Yohji Yamamoto coat and trousers, a black Comme des Garçons t-shirt, a white Ann Demeulemeester shirt, and black Converse. Most of my wardrobe is Yohji Yamamoto, when I first tried it on, it just felt right. Like Wim Wenders says in his documentary, it’s as if he knew me. His clothes always feel comfortably worn-in, because when he designs he says that he wishes he could use fabric that was already ten years old. This means that his clothes age well, and you can buy good second-hand Yohji on the internet that still looks contemporary because he doesn’t change his line drastically from season to season.
Tell me about your jewellery?
My bracelet and skull ring are Werkstatt Munchen. The oxidised band was made for me by a friend, and I bought the agate ring in Damascus. I wear the same jewellery every day. I just got my ears pierced, so I’m on the look-out for interesting earrings.
Have you always dressed like this?
No, in the academic year of 2009/10 I used to dress crazily with lots of colour and print. I had a three-piece suit, bow-tie and pocket square. The Courtauld is a good place to dress like that because no one bats an eye-lid. Then I got ill and was away from the Courtauld for a few years. By the time I returned, I had sold everything in my wardrobe and started from scratch, because the way I was dressing and the way I wanted to dress were so different. People used to see the clothes, not me. So I stopped dressing in front of a mirror and started to wear a personal uniform. If I’m wearing all black then people think I’m wearing the same thing, but only I know about the differences in cut, proportion and line.
Can you tell me why you don’t dress before a mirror?
The way I dress is less about looking a certain way; it’s about feeling a certain way. I wanted to learn why I dress in a certain way, and it had to be a personal journey. How can you begin to understand why other people dress the way they do if you don’t understand your own choices? In one History of Dress class, Rebecca (Arnold) advised everyone to try on a corset to see how it felt. I was the only man in the class. She looked at me and said: ‘Yes, including you Syed’. I’m not a cross-dresser, but I’ve tried on a corset and a full-length gown. Womenswear is a completely different way of interacting with the world. How can you understand it if you don’t try it?

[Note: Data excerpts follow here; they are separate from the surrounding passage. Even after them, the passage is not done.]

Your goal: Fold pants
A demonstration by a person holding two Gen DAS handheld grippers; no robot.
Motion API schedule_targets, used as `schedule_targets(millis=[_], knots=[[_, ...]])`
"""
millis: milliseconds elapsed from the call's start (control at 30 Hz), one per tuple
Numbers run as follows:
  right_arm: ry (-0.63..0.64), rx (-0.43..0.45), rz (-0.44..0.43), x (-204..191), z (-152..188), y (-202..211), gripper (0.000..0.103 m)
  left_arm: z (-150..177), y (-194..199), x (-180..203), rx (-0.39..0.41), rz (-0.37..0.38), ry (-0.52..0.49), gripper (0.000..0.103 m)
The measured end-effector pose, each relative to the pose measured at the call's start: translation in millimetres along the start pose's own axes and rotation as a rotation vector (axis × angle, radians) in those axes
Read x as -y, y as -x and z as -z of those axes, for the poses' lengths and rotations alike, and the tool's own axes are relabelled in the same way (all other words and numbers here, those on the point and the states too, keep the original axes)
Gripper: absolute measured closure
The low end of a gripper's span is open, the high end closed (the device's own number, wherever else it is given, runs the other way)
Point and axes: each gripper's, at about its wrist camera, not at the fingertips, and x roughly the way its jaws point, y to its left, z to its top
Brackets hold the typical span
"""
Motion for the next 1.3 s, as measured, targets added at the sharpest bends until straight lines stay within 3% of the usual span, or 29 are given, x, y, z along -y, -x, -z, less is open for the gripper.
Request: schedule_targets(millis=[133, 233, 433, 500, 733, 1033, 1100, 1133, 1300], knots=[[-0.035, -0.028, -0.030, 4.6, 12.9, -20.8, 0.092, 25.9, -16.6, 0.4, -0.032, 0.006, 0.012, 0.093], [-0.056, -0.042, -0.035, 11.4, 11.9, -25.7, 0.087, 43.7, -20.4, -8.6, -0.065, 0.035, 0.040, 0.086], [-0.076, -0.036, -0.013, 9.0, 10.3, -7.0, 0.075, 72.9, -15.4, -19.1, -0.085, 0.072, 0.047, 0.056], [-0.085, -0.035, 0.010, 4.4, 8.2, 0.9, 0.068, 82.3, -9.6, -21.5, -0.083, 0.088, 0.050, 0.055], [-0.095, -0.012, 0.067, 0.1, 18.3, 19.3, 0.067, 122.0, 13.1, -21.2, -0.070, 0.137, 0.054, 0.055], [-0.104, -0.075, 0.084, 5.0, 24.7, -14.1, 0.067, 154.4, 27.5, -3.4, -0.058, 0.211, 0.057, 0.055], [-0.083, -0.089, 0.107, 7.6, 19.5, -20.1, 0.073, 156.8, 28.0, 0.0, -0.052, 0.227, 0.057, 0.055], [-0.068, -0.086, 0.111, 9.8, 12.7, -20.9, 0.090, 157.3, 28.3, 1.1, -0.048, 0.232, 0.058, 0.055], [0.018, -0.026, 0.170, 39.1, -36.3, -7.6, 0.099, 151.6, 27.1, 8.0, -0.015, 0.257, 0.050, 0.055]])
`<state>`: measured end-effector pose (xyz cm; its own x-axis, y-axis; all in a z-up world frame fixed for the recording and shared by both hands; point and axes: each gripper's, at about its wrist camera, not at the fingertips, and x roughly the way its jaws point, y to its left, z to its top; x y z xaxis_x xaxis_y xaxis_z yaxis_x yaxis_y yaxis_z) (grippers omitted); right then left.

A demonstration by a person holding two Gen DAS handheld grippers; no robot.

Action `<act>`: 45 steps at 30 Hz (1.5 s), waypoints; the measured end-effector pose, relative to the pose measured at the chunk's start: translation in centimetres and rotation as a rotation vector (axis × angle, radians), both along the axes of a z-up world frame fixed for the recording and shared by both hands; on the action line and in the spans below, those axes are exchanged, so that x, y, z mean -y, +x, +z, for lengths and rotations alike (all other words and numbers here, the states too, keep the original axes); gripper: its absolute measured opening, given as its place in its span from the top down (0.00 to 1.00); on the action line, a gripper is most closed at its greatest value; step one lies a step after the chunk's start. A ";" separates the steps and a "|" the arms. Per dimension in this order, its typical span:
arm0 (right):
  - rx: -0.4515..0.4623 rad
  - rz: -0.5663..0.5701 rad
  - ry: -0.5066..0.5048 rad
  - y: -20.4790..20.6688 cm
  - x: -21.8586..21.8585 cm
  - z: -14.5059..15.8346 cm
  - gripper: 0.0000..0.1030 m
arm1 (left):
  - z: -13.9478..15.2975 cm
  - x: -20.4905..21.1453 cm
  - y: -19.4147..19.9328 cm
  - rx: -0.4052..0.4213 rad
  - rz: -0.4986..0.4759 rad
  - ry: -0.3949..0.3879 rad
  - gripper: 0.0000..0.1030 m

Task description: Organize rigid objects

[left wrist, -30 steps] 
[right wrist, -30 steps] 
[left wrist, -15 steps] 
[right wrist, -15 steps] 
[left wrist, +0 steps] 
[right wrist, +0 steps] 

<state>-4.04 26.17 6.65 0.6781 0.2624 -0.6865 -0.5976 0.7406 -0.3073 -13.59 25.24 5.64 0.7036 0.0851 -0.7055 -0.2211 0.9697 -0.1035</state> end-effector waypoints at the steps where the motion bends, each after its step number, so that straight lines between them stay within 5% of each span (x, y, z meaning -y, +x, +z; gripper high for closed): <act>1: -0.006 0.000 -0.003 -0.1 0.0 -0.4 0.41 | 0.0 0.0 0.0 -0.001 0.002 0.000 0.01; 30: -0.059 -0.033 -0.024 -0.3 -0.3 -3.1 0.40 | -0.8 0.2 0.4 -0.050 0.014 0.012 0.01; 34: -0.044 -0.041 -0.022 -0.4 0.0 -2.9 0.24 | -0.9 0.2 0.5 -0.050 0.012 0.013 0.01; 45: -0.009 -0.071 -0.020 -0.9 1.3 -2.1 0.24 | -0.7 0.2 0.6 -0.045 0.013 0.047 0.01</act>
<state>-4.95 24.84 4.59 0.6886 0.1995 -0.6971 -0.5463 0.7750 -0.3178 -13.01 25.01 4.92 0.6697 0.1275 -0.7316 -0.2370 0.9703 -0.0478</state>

How do you store and document your clothes?
I can fit my wardrobe into a suitcase. It’s very small because I’m learning from the ground up. I never keep anything that I don’t wear, but I do keep photographs of everything I’ve bought, sold or given away. The one item I have for sentimental reasons is a tiny red sweater with ‘cheeky monkey’ on the front with a label that says ‘three to six months’. My family had very little money then, and there are no photos of me from that age, so that sweater is an important memory, it keeps me grounded.
Any other wardrobe secrets?
(Pulls out a bright Liberty-print handkerchief) I end up giving these away. When I see someone crying, which is common around exam and dissertation time, I hand them one and then through sniffles they promise to give it back to me, but I let them keep it.